Many dental leaders in Alabama worked together on legislative language presented to the state legislature and the governor’s office for consideration of a similar state-based financial incentive program for new dentists willing to locate in a rural area. The legislation for this incentive program passed but took a few years for funding to be approved. This year adequate funding was approved by the state to fund the first year of a new tuition-based dental scholarship program for dental students willing to agree to practice in rural and underserved areas of the state for a defined number of years. We are very pleased that this first year of funding has finally been approved and hope this approach will encourage young dentists to choose a smaller town or rural areas to practice dentistry.

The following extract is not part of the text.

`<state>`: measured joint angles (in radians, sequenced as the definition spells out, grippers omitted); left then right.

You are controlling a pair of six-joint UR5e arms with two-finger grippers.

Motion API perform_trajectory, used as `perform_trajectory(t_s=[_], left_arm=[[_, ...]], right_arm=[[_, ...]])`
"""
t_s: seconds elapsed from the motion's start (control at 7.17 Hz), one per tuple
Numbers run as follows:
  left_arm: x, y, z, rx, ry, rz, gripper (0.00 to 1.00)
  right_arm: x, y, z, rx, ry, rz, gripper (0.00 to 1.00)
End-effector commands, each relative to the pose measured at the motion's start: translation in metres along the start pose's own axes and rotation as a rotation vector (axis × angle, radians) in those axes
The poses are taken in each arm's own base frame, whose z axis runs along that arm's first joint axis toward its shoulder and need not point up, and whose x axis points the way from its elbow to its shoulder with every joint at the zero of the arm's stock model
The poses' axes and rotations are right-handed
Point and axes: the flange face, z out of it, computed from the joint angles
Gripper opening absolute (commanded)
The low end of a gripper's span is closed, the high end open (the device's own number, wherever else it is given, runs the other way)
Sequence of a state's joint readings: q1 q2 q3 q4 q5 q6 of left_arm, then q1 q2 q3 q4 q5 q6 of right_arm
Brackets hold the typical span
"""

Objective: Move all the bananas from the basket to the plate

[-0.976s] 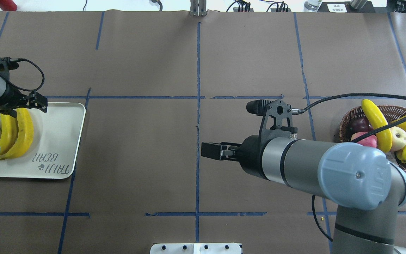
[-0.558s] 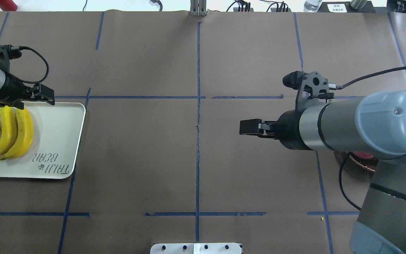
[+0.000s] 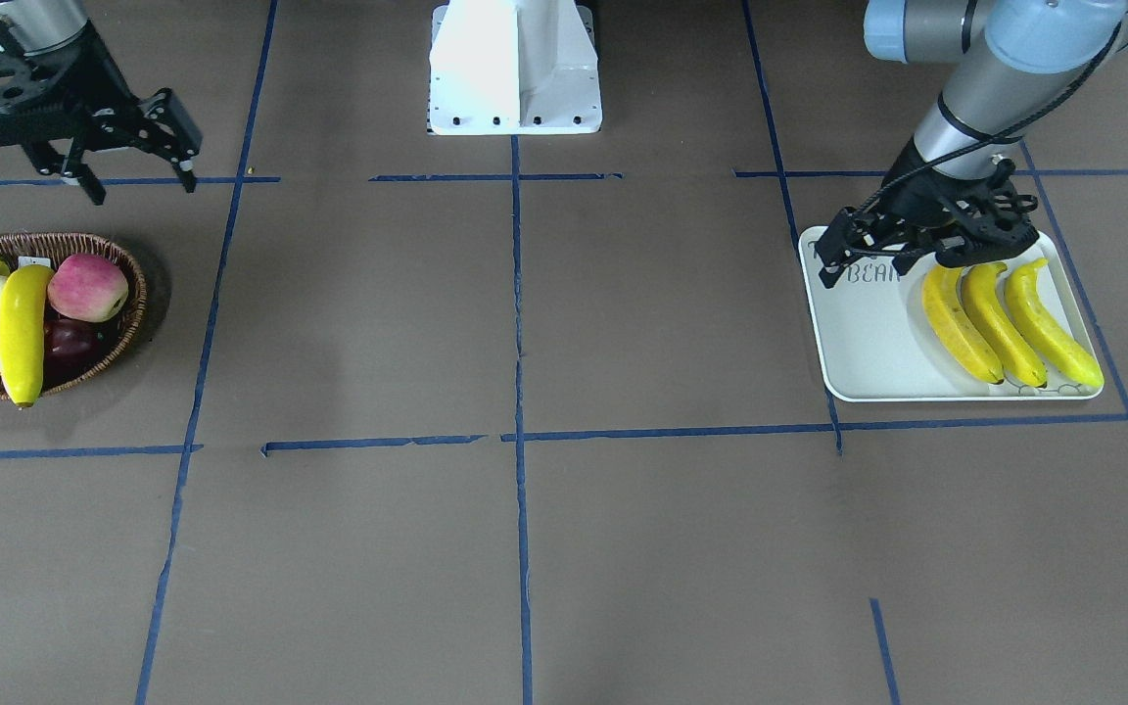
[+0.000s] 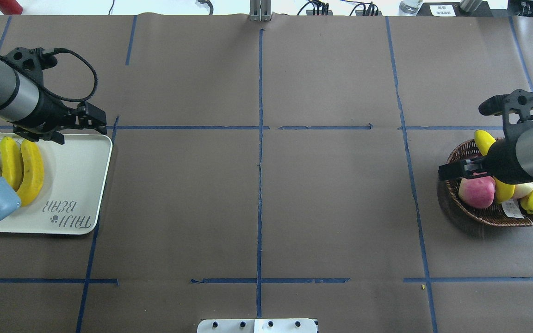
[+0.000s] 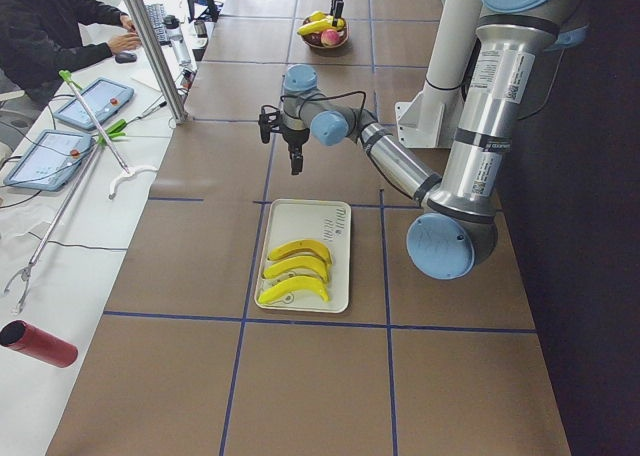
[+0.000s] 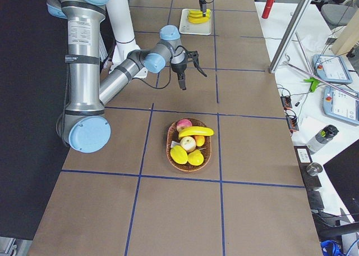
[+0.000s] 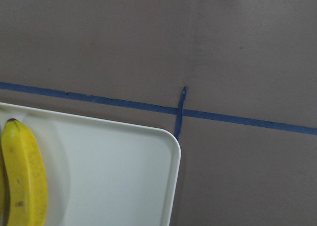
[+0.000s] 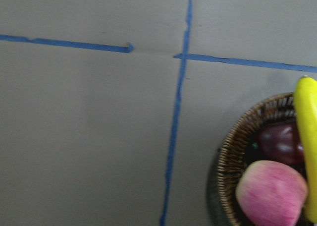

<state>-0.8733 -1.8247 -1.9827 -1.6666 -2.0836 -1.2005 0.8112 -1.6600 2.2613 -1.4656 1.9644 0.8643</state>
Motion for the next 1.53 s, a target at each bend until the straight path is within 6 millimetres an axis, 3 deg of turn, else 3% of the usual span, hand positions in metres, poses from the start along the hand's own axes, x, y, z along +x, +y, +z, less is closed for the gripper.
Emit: perform_trajectory(t_s=[0.0,0.28,0.42,0.7,0.84,0.98,1.12,1.39], left_arm=[[0.028,0.013,0.001,-0.012,0.024,-0.023,1.00],[0.029,0.014,0.001,-0.013,0.025,-0.021,0.99],[0.030,0.015,0.002,-0.015,0.026,-0.017,0.99],[0.030,0.015,0.002,-0.015,0.026,-0.017,0.99],[0.030,0.015,0.002,-0.016,0.028,-0.016,0.99],[0.030,0.016,0.001,-0.015,0.030,-0.015,0.99],[0.030,0.016,0.001,-0.015,0.030,-0.015,0.99],[0.030,0.015,0.001,-0.014,0.030,-0.015,0.99]], right_arm=[[0.088,-0.020,0.028,-0.097,0.033,0.007,1.00],[0.106,-0.023,0.052,-0.128,0.078,0.017,1.00],[0.122,-0.025,0.078,-0.159,0.111,0.033,1.00],[0.131,-0.032,0.101,-0.185,0.135,0.037,0.97],[0.135,-0.031,0.106,-0.193,0.142,0.043,0.97],[0.138,-0.031,0.110,-0.199,0.147,0.047,0.91],[0.139,-0.030,0.110,-0.201,0.147,0.046,0.77],[0.141,-0.030,0.114,-0.207,0.150,0.049,0.70]])
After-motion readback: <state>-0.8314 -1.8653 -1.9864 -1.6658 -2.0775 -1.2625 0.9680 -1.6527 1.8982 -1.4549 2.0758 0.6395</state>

Sitting on the Edge of a Crisis; Collaboration Is Key

In conclusion, our data demonstrate that Alabama has been sitting on the edge of a crisis in access to dental care in Alabama. Some of the root causes of the current situation have been identified. Concrete solutions are developing to rectify this trend and reverse it. However, the dental community cannot accomplish this on its own. The engagement and involvement of leaders from many sectors of life in Alabama is critical: leaders of small towns, leaders in the state house and the legislature, leaders in insurance and education, as well as leaders in the medical community must join in this effort. It will take the involvement and combined efforts of many interested and engaged individuals and groups for these young practitioners to be successful and to effect a change for the better in rural areas. Collectively, we can increase access to dental care. In the process, we will be able to assist the efforts of others seeking to improve life in our small towns and rural areas.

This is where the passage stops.